Ready to share his head bobs up and down enthusiastically, “Yes! We went to church for my cousin’s baptism last week, and I learned that this guy named Jesus who died for sinners. Don’t worry; He’s okay though! He came back to life! How awesome is that?! Anyway His blood covered our sins so now we just have to ask for forgiveness and then boom! When we die, we go to heaven!”

It takes me a second to gather my thoughts and then a lame, “Whoa,” pushes past my lips.

            Carlson nods understandingly, “I know right.”         

            I smile and laugh a bit, “Do you mind if I borrow this? I’ll give it back next week.”

            “Sure,” he says. Then he runs over to his best friend who just came in. I carefully place his picture with my things and once all the students arrive I start class.

            Imprinted in my head, Carlson’s picture and story was running through my head throughout the day. He seemed different, so much happier than normal. It was as if he had changed. I had grown up in church all during my childhood; I had heard about people miraculously being changed, being happier. Through the years though, it was like I almost forgot. My life got busy once I started college, and I had never really felt changed by going to church. It was just something I did. So I just stopped. Stopped going, stopped caring. Looking at Carlson’s picture and hearing his story reawakened something in me.

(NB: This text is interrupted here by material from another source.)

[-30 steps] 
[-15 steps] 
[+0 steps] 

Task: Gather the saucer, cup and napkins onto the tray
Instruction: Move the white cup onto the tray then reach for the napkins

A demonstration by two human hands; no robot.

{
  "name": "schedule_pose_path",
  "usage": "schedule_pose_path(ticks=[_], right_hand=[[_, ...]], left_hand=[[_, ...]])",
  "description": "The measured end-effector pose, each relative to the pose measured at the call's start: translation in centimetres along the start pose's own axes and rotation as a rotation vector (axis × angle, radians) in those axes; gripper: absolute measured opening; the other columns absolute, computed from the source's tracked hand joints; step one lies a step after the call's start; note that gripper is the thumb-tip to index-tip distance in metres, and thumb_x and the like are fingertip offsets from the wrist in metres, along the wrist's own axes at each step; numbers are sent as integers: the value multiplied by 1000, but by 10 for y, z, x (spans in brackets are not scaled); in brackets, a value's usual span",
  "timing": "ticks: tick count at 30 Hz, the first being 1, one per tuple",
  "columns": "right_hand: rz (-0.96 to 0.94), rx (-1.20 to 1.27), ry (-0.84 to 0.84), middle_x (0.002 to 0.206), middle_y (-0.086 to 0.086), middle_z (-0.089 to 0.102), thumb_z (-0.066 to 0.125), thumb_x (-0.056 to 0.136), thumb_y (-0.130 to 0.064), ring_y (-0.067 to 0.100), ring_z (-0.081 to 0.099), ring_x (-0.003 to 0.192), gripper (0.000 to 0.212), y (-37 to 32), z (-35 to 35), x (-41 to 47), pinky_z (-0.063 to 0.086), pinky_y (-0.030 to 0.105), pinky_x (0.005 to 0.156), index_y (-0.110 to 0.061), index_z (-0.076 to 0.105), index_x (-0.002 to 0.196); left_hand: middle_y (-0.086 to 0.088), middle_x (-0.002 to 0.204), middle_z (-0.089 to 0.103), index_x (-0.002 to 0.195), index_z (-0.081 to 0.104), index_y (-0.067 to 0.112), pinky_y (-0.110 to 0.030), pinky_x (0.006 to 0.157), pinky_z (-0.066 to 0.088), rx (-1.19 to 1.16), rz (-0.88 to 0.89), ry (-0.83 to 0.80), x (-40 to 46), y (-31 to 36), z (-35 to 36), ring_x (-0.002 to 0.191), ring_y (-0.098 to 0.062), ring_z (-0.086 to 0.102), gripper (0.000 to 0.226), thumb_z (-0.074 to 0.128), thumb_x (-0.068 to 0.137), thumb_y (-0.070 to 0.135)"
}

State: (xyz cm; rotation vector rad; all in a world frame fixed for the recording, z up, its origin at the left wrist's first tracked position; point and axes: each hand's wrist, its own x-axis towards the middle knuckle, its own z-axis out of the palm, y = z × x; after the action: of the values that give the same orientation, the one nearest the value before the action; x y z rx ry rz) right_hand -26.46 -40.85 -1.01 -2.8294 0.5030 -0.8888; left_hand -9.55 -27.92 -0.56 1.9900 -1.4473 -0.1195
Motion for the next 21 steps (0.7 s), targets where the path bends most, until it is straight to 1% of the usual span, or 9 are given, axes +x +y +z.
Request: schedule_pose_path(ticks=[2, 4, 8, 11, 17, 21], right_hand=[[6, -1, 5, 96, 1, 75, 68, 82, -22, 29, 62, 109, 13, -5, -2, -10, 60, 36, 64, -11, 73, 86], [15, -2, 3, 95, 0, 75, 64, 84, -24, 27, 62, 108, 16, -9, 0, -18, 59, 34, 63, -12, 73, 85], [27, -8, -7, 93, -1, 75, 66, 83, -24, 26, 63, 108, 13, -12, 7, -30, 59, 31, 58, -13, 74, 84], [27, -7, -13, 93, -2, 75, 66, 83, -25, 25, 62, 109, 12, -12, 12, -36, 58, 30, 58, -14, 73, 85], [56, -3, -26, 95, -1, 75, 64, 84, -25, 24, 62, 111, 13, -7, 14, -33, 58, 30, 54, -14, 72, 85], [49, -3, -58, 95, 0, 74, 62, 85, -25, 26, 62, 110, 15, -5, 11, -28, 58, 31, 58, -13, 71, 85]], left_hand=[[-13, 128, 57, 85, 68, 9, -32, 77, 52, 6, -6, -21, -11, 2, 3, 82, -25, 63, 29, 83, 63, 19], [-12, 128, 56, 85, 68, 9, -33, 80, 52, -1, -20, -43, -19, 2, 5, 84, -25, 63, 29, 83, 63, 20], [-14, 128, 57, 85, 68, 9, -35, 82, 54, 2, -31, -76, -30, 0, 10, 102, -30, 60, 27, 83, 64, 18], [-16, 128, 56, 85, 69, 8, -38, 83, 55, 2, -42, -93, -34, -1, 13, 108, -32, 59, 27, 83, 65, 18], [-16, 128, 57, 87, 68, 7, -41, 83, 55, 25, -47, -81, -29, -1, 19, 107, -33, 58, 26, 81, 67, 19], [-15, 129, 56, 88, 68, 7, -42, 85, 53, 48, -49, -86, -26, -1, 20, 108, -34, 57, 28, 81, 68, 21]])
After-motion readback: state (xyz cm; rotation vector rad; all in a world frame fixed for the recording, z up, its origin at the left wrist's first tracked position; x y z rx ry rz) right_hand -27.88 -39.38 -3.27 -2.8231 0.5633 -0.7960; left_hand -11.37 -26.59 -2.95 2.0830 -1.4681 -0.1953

            That very night I go home and search my closest. My old Bible. I pick it up and blow off the dust. As I read old familiar words and phrases bring new meaning. Realization comes crashing down on me. Realization on how important this is, realization that I am loved, realization that I can love back.  On my knees, I allow God to come in, expelling everything else. I’m crying, but I don’t care because I don’t feel weak anymore. I feel strong.

            The next morning I get up smiling as the simple things bring immense pleasure once again. After all, simple things like a child’s drawing can change everything. My pictures can too. I throw away the matches. I don’t need them anymore. The paintings I make are temporary beauty, but His art and His light are eternal. A light I can’t keep covered for me alone to enjoy, but a light I need to show others. And it is so much better this way.